Harta istri milik istri. Sedangkan harta suami adalah milik bersama.Saat seorang laki-laki menikah, tanggung jawabnya terhadap orang tua tidak hilang. Namun saat seorang perempuan menikah, taatnya pada orang tua berpindah dengan taat pada suami. Setelah menikah, anak perempuan tidak lagi bertanggung jawab pada kehidupan orang tuanya. Lalu siapa yang mengambil tanggung jawab terhadap kehidupan orang tua mereka? Suami. Setelah menikah, laki-laki memiliki dua ibu, dua ayah, dan juga saudara yang kemudian menjadi tanggung jawabnya untuk menjaga dan mengayomi. Selain menafkahi istri, seorang suami juga bertanggung jawab terhadap ayah-ibu mertua serta saudara ipar yang dia miliki jika mereka belum bisa hidup mandiri.

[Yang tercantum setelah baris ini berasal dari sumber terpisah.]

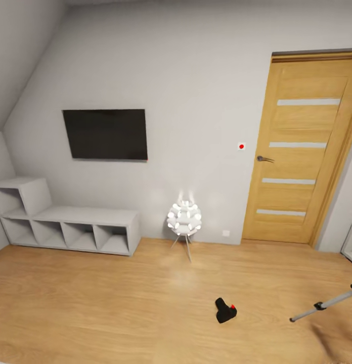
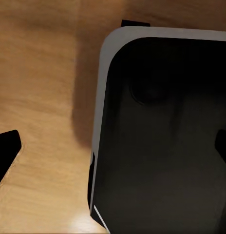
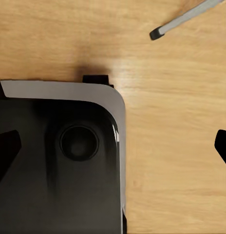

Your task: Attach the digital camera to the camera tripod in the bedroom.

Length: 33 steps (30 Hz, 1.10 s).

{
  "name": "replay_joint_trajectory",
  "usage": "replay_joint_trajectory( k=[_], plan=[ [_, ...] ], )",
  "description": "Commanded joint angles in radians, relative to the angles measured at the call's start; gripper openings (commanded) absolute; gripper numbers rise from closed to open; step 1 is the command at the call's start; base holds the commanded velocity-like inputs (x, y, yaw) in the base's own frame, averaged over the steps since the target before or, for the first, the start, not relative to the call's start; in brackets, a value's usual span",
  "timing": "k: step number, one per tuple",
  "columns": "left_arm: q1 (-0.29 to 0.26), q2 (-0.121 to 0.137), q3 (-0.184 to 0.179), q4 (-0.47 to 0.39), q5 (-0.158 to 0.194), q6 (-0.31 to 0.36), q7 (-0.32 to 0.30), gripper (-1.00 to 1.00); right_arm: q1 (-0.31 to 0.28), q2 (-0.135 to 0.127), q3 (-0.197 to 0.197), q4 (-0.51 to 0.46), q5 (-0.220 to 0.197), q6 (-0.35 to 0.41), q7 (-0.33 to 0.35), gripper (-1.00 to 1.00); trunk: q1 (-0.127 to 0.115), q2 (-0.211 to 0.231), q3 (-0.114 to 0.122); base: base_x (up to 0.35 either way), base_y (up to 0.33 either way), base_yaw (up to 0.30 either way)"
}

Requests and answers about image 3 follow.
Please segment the camera tripod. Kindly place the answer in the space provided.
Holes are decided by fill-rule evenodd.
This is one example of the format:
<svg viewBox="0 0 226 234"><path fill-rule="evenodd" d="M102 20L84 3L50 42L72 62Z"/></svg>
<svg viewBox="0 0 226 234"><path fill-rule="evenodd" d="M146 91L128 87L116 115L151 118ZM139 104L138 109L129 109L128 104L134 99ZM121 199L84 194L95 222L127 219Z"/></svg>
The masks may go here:
<svg viewBox="0 0 226 234"><path fill-rule="evenodd" d="M174 29L175 27L181 25L182 23L192 19L193 17L205 12L206 10L218 5L219 3L225 0L205 0L202 3L198 4L197 6L193 7L189 11L185 12L184 14L180 15L176 19L173 19L171 22L167 23L164 26L160 26L153 31L151 31L150 36L152 40L159 39L160 37L164 36L166 32Z"/></svg>

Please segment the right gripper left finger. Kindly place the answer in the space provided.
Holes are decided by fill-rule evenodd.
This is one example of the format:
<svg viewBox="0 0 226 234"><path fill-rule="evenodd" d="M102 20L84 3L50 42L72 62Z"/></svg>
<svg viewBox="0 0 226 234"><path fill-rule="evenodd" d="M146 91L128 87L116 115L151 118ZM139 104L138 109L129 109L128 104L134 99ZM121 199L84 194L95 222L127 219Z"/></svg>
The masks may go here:
<svg viewBox="0 0 226 234"><path fill-rule="evenodd" d="M0 134L0 182L21 149L17 130Z"/></svg>

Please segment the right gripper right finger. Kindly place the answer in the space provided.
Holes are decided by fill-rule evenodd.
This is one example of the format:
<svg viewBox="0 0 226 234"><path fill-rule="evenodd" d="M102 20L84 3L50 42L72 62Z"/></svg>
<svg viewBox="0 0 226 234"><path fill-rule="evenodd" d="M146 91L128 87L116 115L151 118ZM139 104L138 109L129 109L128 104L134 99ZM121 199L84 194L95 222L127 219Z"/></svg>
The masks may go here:
<svg viewBox="0 0 226 234"><path fill-rule="evenodd" d="M215 149L221 155L222 159L226 163L226 131L219 130L214 144Z"/></svg>

Lalu bagaimana seharusnya komunikasi pasca menikah?
- Jangan ada komunikasi yang dilandasi kebencian. Semua komunikasi harus dilandasi cinta dan kasih sayang. Hadits nabi mengajarkan bahwa tempat komunikasi terbaik suami-istri adalah tempat tidur.
- Pahami ragam komunikasi yang dipengaruhi oleh budaya. Asal daerah, lingkungan keluarga, didikan orang tua sangat mempengaruhi cara komunikasi seseorang. Seperti Jawa yang cenderung berbicara lembut dan halus.
- Miliki sikap empati karena banyak perceraian terjadi disebabkan karena banyak yang pintar bicara, tapi tidak mau mendengarkan. Kadang, suatu permasalahan yang kita anggap besar hanya hal kecil yang solusinya hanya butuh saling mendengarkan.
- Komunikasi secara fleksibel. Komunikasi bisa dilakukan kapan saja dan dimana saja. Masing-masing orang memiliki waktu ternyaman masing-masing.
- Biasakan untuk mengucapkan tiga kata ajaib : Tolong, Maaf, dan Terimakasih. Jika meminta bantuan, biasakan meminta dengan lemah-lembut dan mengucapkan tolong. Jika bersalah jangan sungkan meminta maaf. Ada saatnya, maaf adalah solusi dari sebuah permasalahan. Tidak ada yang menjadi hina karena meminta maaf. Permintaan maaf adalah bukti betapa kita berjiwa besar dan memberi maaf adalah bukti bahwa kita memiliki hati yang luas sehingga setiap permasalahan akan terlihat kecil. Jika dibantu, selalu ucapkan terimakasih sebagai wujud penghargaan pada pasangan.
- Biasakan untuk memberikan keteladanan, memotivasi pasangan, saling mendo'akan, dan jangan pernah mencela sekalipun dalam kondisi sangat marah. Perbuatan mencela sangat melukai harga diri dan perasaan orang lain, serta juga membunuh karakter.
- Laki-laki yang menikah selain mendapatkan istri, juga mendapatkan tambahan orang tua. Ayah-Ibu mertua adalah orang tua yang juga menjadi tanggung jawab laki-laki. Perlakukan mereka dengan baik sebagaimana kita memperlakukan orang tua kita sendiri karena istri yang kita kagumi dan kita cintai itu adalah buah dari banyak pengorbanan yang telah mereka lakukan. Jangan sampai pilihan kita menikahi anaknya mendatangkan kesedihan dan kegelisahan dalam diri mereka. Dan ingatlah, apa yang kita perbuat pada orang tua kita, itu juga nanti yang akan diperbuat oleh anak-anak kita kepada kita.
- Hidup akan mudah jika mengantongi keridhoan Allah, dan ridho Allah dititipkan pada ridho orang tua.
- Jika punya masalah, datangi orang tua, minta untuk dido'akan agar urusan kita dipermudah Allah. Orang tua adalah takdir yang harus kita syukuri. Jika boleh memilih, masing-masing kita akan memilih orang tua dengan kriteria sesuai yang kita inginkan. Namun, orang tua dengan segala kekurangan yang mereka miliki adalah takdir untuk kita, pada mereka ada surga yang dititipkan Allah untuk kita.
- Merendahlah di depan orang tua. Siapapun kita di luar sana, di hadapan orang tua, kita tetap bukan siapa-siapa. Hanya anak kecil yang selamanya kecil.
Di surga nanti, ada 4 perempuan tercantik :
- Maryam binti Imran, ibu Nabi Isa yang tidak pernah disentuh oleh laki-laki.
- Khadijah, istri Rasulullah yang memberikan hartanya untuk tegaknya agama Allah di muka bumi.
- Fatimah, istri Ali bin Abithalib (sahabat yang sudah dijamin Allah menjadi penghuni surga).
*Ikut sekolah pranikah bukan berarti galau karena ingin menikah, tapi upaya memperbaiki diri sesuai tuntunan Al-quran dan sunnah. Menuntut ilmu adalah sebuah kewajiban bukan?